WHAT IS NEEDED.
As you look over the data below, please find each line where the word "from" appears, then copy it.

MATERIAL PROVIDED.
--
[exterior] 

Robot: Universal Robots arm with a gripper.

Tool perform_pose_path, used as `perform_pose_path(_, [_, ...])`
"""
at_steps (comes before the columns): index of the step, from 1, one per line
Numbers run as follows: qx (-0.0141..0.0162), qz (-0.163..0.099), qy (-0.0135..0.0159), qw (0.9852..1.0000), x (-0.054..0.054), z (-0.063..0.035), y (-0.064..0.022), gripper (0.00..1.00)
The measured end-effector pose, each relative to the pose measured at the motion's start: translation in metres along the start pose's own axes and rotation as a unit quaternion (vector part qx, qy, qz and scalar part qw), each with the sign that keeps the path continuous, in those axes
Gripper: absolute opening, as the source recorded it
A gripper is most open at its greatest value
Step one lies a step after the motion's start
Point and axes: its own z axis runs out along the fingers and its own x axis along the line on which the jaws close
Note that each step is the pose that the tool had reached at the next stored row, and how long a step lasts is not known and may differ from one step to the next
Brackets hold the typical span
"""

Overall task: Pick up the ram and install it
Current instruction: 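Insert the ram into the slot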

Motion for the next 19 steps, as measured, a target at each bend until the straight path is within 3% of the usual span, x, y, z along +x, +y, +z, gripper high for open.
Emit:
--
TASK RESULT.
at_steps (comes before the columns): index of the step, from 1, one per line
Note that each step is the pose that the tool had reached at the next stored row, and how long a step lasts is not known and may differ from one step to the next

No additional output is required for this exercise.